Susan Zwingli is a poet currently living in Boise, Idaho. She writes about love, belonging, and loss, as well as the natural beauty of the Northwest, and exploring mystical spirituality. She holds a BA in English from Michigan State University and a Masters from the Portland Seminary (OR).

i touch this ripe tomato

Poetry by Amelia Díaz Ettinger

and marvel at how all things
soften—

his voice muted
to warm embers that avoid
scarlet overtones

and my old hands
carved to rice paper,
skin hulled away from bone

even this butcher knife
is dulled from over-care
now it cuts with tenderness

yes,
time’s own waltz,
mollifies all things

and i applaud these parenthesis
of my mouth, how
they enliven my sight

after all they are the repositories
of elapsed laughter


Amelia Díaz Ettinger is a Latinx BIPOC poet and writer. She has three books of poetry and two chapbooks published. Her poetry and short stories have appeared in many literary journals and anthologies.

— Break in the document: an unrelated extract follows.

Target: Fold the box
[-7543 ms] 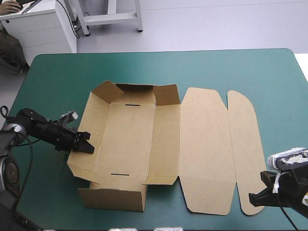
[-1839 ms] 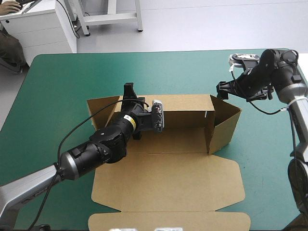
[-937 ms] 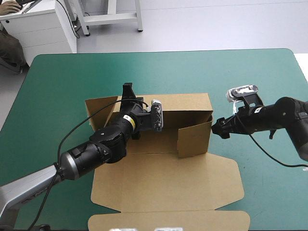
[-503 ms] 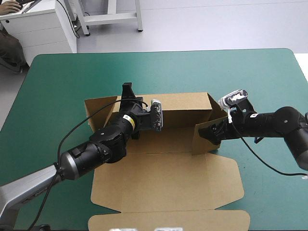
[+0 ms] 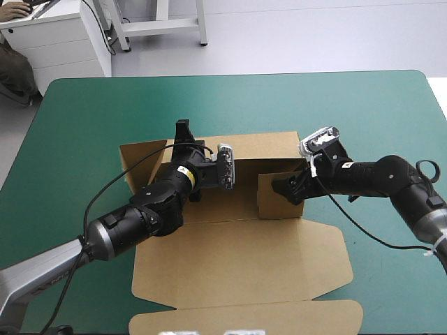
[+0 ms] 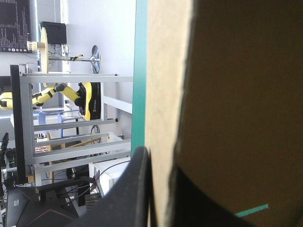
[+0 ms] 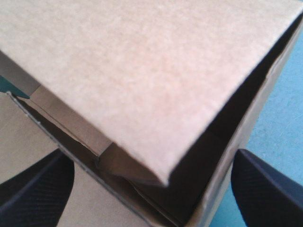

A Necessary Pause In Transmission

Poetry by Peter Devonald

Solace has a song for you, waiting, waiting, amongst the torrent.
If you don’t choose a day to relax your body will choose one for you.

Noise corrupts and absolute noise corrupts absolutely,
loud whirr of technology never stops, incessantly, ceaseless,

Instead sit in nature, listen, listen, to bird song and insects
reaffirm connections beautiful and obscure.

Take time to read, enjoy and endure your deeper self.
Be someone else, briefly, brilliant and captivating, memory.

Reconnect with friends, remember, remember, the times before
it all changed with vibrant neon, obsequious pleasures, glinting.

Recall the times before you weren’t connected to the miracles,
when simple pleasures were miracles enough to live exquisite.

You know what you really need, you always did, glimpsed
through endless noise and rain, you saw yourself, standing there.

The noise can wait a week without you, trust me, believe in me,
believe in silence, the seas, sagacious shift to embrace serenity.


Peter Devonald is winner of two Heart Of Heatons Awards, Waltham Forest Poetry and joint winner of FofHCS Poetry Award 2023. He has been published extensively and has two Best Of Net nominations. Poet in residence at HAUS-A-REST. Visit www.scriptfirst.com or https://www.facebook.com/pdevonald.

The Block

Poetry by Richard Higgins

The keyboard avoids my fingers’ touch
          as if words I need are in its clutch.

My pen sits unused without a care
          and lined notebook pages blankly stare.

Neurons fire on an unrelated task
          ignoring the questions that I ask.

I have a great story here to tell
          but too many memories to quell.